One fifth (22 per cent) said they weren’t and 28 per cent said they did not know.
SANGs are areas of countryside that are developed and maintained as public-access recreational parks used to offset the impact of nearby residential development on Special Protection Areas (SPAs). The SANG diverts people from using protected areas by providing alternative green spaces, complete with walking paths, children’s playgrounds, nature trails, cafes and other recreational facilities. Housebuilders must apply for a tariff on the SANG corresponding to the number of homes they intend to build to offset the increased pressure on the environment.
The research highlights that real estate professionals believe that SANGs will have a positive impact on the rate of property development in their surrounding areas, with 48 per cent predicting an increase, 42 per cent expecting the rate of development to stay the same and just 4 per cent expecting a decrease.
When asked about key drivers for this positive impact, respondents felt that local authorities will be more open to properties being built in these areas (62 per cent) because of the protection SANGs offer; Government will step up plans to build more affordable housing (22 per cent); and property developers will be willing to pay higher additional fees for building in these areas (16 per cent).
Graeme Boiardini, CEO of Engen Group, says: “SANGs have a key role in protecting important habitats and countryside and ensuring new developments in the areas are as sustainable as possible. They help local authorities unlock planning and start to tackle the affordable housing crisis. As a result, they offer an appealing investment opportunity, as well as diversification for sophisticated investors.”
ENGEN is seeking to raise GBP3,000,000 from sophisticated HNW investors to develop the Wood Street Village SANG west of Guildford, which falls within the Thames Heath Basin Special Protection Area (SPA). The investment takes the form of a simple loan with a 24-month term and 10 per cent pa interest payable. The minimum investment is GBP5,000.
Engen Group** has an interest in 41.57 per cent of the 34-hectare greenfield site, a share valued at just under GBP8,000,000 by an expert surveyor who is part of the professional body the Royal Institute of Chartered Surveyors (RICS). The new GBP3m funding will be used to appoint the charity The Land Trust to develop and manage the land to ensure it meets SANG criteria. This will help enable Guildford Borough Council to unblock the planning consent bottleneck for much-needed residential development and to address its shortage of affordable housing for low income residents.
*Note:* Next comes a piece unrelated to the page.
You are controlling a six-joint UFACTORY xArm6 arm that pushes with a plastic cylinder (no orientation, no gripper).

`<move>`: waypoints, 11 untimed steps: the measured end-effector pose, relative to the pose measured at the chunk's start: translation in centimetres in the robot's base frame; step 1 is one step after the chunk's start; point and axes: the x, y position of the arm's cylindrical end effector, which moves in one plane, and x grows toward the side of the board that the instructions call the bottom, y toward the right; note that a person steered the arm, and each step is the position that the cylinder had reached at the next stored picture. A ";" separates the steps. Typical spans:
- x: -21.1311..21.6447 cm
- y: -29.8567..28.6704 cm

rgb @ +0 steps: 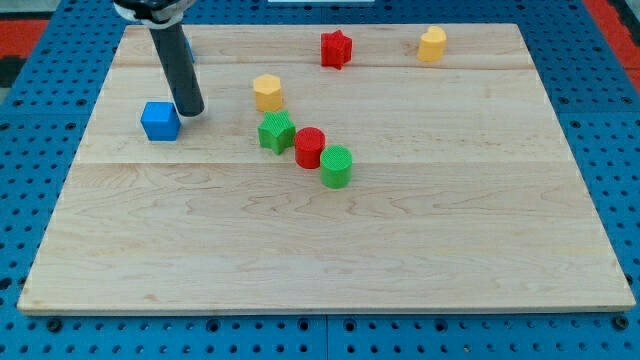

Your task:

The creation of Wood Street Village SANG represents a socially responsible investment opportunity with compelling benefits such as:
• Providing naturally planned green spaces for the benefit of the local – and wider – community
• Allowing Guildford Borough Council to freely grant much needed planning permission for homes within the 5km catchment area of the SANG
• Diverting the public from Special Protected areas to allow rare species of birds – the dartford warbler, woodlark and nightjar – to thrive
• Reducing the carbon footprint of an expanding local community by offsetting residential development with ‘clean air’ from the SANG.
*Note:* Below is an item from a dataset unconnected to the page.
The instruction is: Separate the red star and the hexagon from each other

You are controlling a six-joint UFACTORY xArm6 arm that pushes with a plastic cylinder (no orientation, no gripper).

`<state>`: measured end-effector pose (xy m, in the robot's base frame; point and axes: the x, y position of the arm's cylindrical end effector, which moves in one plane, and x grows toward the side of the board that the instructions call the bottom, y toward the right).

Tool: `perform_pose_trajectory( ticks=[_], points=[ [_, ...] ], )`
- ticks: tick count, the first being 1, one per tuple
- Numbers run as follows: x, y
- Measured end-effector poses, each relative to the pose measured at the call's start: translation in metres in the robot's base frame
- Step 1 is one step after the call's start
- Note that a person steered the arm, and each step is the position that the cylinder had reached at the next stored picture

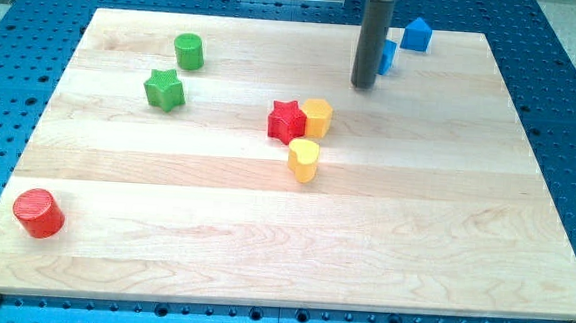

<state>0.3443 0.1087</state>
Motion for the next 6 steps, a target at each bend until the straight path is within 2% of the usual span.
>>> perform_pose_trajectory(
  ticks=[1,2,3,4,5,6],
  points=[
    [0.086,0.020],
    [0.101,-0.031],
    [0.055,-0.067],
    [0.098,-0.062],
    [0.065,-0.113],
    [0.032,-0.127]
  ],
)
Once the SANG has been developed by the Land Trust, it is then available as an environmental damage avoidance measure for new residential construction. The site allows a total of 1,700 homes to be built within the 5km catchment area of Wood Street Village SANG – each home is worth a unit of SANG. Housebuilders must apply for a tariff on the SANG corresponding to the number of homes they intend to build to offset the increased pressure on the environment. The tariff is payable before planning permission is implemented. Developers have already expressed an interest in a total of 1,433 units or 82 per cent of the site.